I did my first ad a Set Designer/ Props Master yesterday, and even though the timeline was crazy (we had only a day to prep) I enjoyed doing it so much I hope to work on more film projects under the art department- more preferably as a props master because I’ve realized I’m actually pretty good at sourcing things! And it was so amazing the number of helpful strangers I found everywhere I went searching!
More than that, I realized that I still do like being on set, and I’m thrilled by this! At the end of 2019, I was sure I won’t shoot much this year just because I didn’t think I could handle the constant gruel of set life especially after a couple of projects didn’t turn out how I had envisioned. I had decided to go more heavily into animation just to try out a different way of audio visual expression. I wanted to have more control over the visuals especially, without having to compromise on things like I felt I had done so many times before.
After the ad shoot, while I’m still giving animation a go, I’m also jazzed to take part in more films projects. I don’t have to be the director or producer; I actually think I should aim to do a max of 2-3 projects as those roles just because of how much more draining they can be.
It is satisfying to bring to life your own stories, but it is satisfying too to bring to life stories by other people. It is satisfying to birth stories really, period.
I’ve met friends who are looking for stories to shoot, and I happen to like writing short film scripts, so why not give them away to be filmed? I’ve come to accept that I don’t have to be the one to shoot my every story. I have to let go of some of the control and trust others.
The same way someone can put a sugarcane wheelbarrow in a script and trust me to get it for the camera, is the same way I too will trust other filmmakers that do their best, to birth stories I conceive.

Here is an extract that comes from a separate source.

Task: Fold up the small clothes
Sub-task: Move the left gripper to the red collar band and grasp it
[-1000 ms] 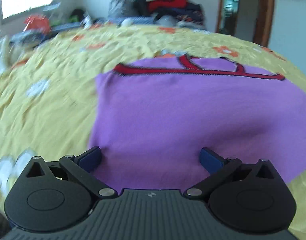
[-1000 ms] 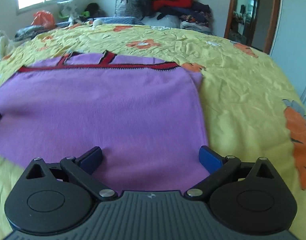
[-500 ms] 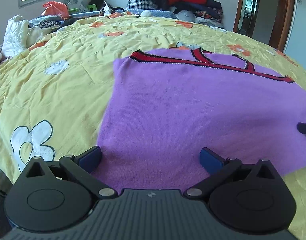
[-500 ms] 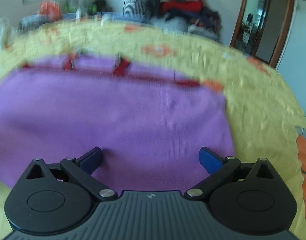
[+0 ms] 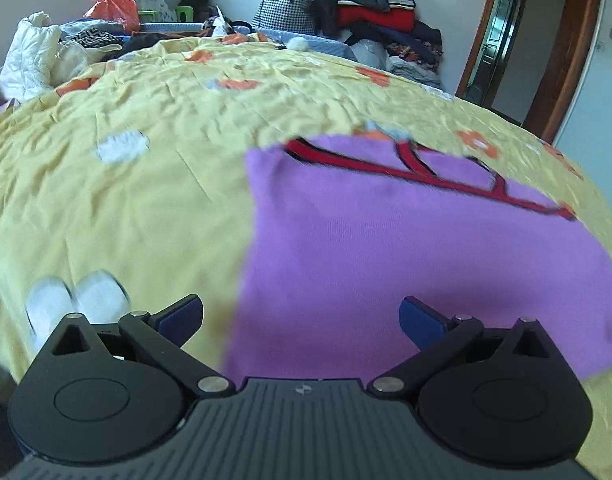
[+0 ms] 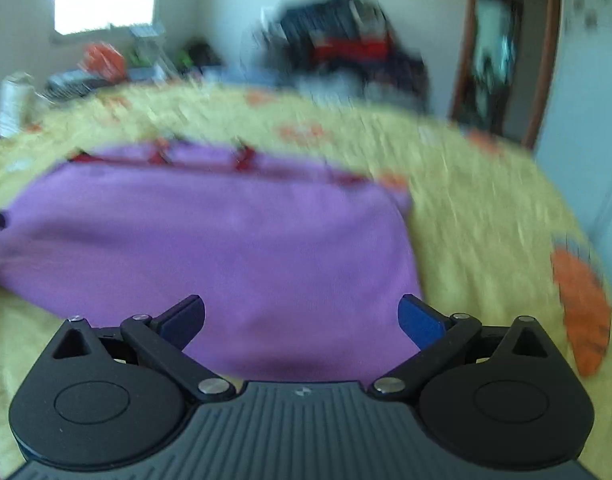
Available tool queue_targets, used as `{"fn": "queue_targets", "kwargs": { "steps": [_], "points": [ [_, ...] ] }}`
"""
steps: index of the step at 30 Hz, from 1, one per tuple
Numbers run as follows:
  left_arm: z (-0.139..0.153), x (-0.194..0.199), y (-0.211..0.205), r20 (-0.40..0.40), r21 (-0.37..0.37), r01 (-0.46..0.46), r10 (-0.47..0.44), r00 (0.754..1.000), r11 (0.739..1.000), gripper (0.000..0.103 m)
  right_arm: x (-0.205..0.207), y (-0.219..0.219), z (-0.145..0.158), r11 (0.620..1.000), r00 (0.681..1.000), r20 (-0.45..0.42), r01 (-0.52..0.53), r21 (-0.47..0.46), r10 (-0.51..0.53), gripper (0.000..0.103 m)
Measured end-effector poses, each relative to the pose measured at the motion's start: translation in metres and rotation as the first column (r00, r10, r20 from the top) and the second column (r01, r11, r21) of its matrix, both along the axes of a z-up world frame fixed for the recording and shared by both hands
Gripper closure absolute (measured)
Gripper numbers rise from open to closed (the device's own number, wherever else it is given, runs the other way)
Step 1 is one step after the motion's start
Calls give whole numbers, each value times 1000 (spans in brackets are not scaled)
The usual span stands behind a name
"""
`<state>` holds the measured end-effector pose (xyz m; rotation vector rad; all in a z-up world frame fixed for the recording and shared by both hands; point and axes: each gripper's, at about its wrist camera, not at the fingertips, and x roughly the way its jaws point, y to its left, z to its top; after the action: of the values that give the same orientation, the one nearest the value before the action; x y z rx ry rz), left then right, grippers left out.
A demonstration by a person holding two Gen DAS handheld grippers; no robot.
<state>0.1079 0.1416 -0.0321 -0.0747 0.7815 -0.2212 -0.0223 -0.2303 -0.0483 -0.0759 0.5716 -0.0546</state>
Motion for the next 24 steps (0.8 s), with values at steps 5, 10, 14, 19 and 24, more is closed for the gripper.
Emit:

After I have seen what they’ve worked on before of course!
Feb 29th is for me a toast to collaborations that may be as the year goes on; to placing my trust in the expertise of other people, to placing more trust in my own expertise and to further earning the trust of others too.
P.S- I just got another script this morning. It’s feature length, and under normal circumstances that alone would make me wary already. This time however, though my body is still tired from the shoot yesterday, I am already tingling with the excitement to shoot again! And what a warm beautiful feeling it is!